A natural rock fracture formed predominantly by mode I movement
(Engelder, 1987; Pollard and Aydin, 1988). Plumose
surface morphology is diagnostic of jointing (Kulander,
Barton and Dean, 1979). Unmineralized joints are normally quite permeable.
Contained joints are joints
that are contained within individual beds of a brittle lithology (Gross, 1993;
Gross et al, 1995). The density of contained joints can be quantified precisely
using special methods. Two special types of joints are useful because they provide
slip-sense, and sometimes slip-direction, criteria for the fault movement.
Pinnate joints are a type
of joint that forms adjacent to faults during fault movement and/or propagation
(Hancock, 1985). Tail joints or
wing cracks form at the tip
of a propagating fault (Horii and Nemat-Nasser, 1985).
Fault.
A type of natural rock fracture formed predominantly by mode II and/or mode
III movements. Natural rock fractures that initially formed as joints and
were then reactivated as sliding-mode fractures are also termed faults. (Some
workers use the term faulted joint.)
Faults have a wide range of morphologies and fill types. Faults range from
highly permeable to highly impermeable depending on the manner of formation
and type of fill. Fault slip-sense
and slip-direction often can
be determined from surface
features. Fault-type names reflect their
slip-sense and slip-direction. Fault nomenclature is
reviewed here and
in standard structural geology texts (e.g. Twiss and Moore 1992).
Fault zone.
A fault represented by a zone of intensely deformed rock >1 cm thick. The
thickness limitation insures routine application of the term only to zones
thick enough to clearly distinguish in image logs. In any specific case,
the distinction between a fault-zone and a fault is dependent on the user's
interest in the fault rocks and their fluid-flow properties. If these are
not of interest then thick fault-zones may simply be termed faults.
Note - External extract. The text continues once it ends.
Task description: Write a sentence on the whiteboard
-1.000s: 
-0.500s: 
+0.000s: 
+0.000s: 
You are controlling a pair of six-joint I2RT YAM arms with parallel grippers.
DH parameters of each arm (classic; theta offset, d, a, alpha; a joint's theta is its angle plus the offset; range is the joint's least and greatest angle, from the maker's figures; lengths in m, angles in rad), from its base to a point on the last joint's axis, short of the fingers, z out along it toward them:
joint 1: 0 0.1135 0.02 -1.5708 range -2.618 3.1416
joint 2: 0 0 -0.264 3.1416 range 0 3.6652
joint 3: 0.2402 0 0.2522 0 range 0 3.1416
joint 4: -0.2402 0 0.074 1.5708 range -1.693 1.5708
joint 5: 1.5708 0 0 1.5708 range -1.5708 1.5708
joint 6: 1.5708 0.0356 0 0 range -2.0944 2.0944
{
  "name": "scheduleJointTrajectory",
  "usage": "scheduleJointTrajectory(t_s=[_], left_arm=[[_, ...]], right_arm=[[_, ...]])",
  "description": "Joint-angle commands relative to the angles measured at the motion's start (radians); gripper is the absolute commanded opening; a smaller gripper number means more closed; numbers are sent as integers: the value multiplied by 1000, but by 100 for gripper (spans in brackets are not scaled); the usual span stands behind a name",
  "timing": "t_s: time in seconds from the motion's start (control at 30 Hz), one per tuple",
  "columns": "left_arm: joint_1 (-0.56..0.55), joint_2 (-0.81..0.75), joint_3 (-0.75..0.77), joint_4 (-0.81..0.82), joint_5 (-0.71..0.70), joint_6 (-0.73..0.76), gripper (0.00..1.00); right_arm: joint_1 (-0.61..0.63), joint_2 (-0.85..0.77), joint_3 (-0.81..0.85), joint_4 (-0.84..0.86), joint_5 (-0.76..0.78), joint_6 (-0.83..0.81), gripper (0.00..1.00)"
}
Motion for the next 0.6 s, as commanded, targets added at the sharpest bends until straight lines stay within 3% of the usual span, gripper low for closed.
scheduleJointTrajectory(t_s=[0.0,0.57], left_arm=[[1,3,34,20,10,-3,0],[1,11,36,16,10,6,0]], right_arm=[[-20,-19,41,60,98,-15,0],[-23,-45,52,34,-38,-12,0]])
Similarly, zones thinner than 1 cm may be termed fault zones if
fine-scale fracture properties are of interest and the features are
distinguishable with the available data. Fault zone refers to
the intensely deformed volume of breccia, gouge
and/or smear across which most of the slip occurred
and does not encompass damage (such as pinnate
jointing) in the halo around the fault zone. In
other words, material in a fault zone represents disrupted material that
is no longer continuous with the parent rock.
Deformation band.
A natural rock fracture defined by a zone of grain crushing and
compaction developed by mixed anti-mode I + mode II and/or III
movement. Deformation bands are cm-scale braided
accumulations of crushed zones roughly
0.5-1 mm thick that contain characteristic ramp-and-eye
structures. Deformation bands often develop
as conjugate sets. They
are important to the petroleum industry because they only form in highly
porous (>15%) sandstones and chalks (which make good reservoirs)
and because the material within a deformation band is
about 3 orders of magnitude less permeable
than the host rock. Deformation bands
cause severe compartmentalization of oil
fields in the North Sea,
Indonesia, US and elsewhere. (Antonellini and Aydin, 1995a, 1995b)
Compaction band.
Compaction bands are unusual features similar to deformation bands.
However, they develop by pure anti-mode I movement and may lack the
characteristic braided appearance. They can be planar to wavy and
may even develop as networks with a
mudcrack-like geometry indicating constrictional strain
(very rare). Volume loss may be accommodated by extensive grain crushing, in
which case compaction bands can be considered a special case of
deformation bands. However, some compaction bands develop by grain
sliding and rearrangement of grains with little or no crushing so
that they do not meet a strict definition of
fracture. Compaction bands developed
primarily by grain sliding, are rare, and
develop only in highly porous (>20%) sandstones having
grain sizes of at least 0.3-0.8 mm. (Mollema and Antonellini, 1996)
Stylolite (pressure solution seam).
A stylolite (pronounced style-o-light) is a zone of
insoluble residue produced by
stress-enhanced dissolution.
Stylolites typically have a cone-in-cone
structure that produces a characteristic
zig-zag appearance in
cross section. Most geologists do not consider stylolites to be
fractures. I used to think the same thing, but I was wrong. Stylolites
are fractures! They are stress-corrosion anticracks! Before
you blow a fuse, please read
this
and sleep on it.
Stylolites should serve as flow barriers because the insoluble
residue is very fine-grained and clay-rich. However, stylolites
are very weak and are easily reactivated as joints by later
tectonic events. They are often reported to be permeable in
hydrocarbon reservoirs. A slickolite is
a type of stylolite in which the teeth are inclined <90° to the
plane of the stylolite (Hancock, 1985). Slickolites form at an angle
to s1, often by dissolution along a preexisting fracture. Slickolites are
surfaces of shear displacement as well as shortening.
Induced fracture.
Any rock fracture produced by human activities, such as drilling,
accidental or intentional hydrofracturing, core handling, etc.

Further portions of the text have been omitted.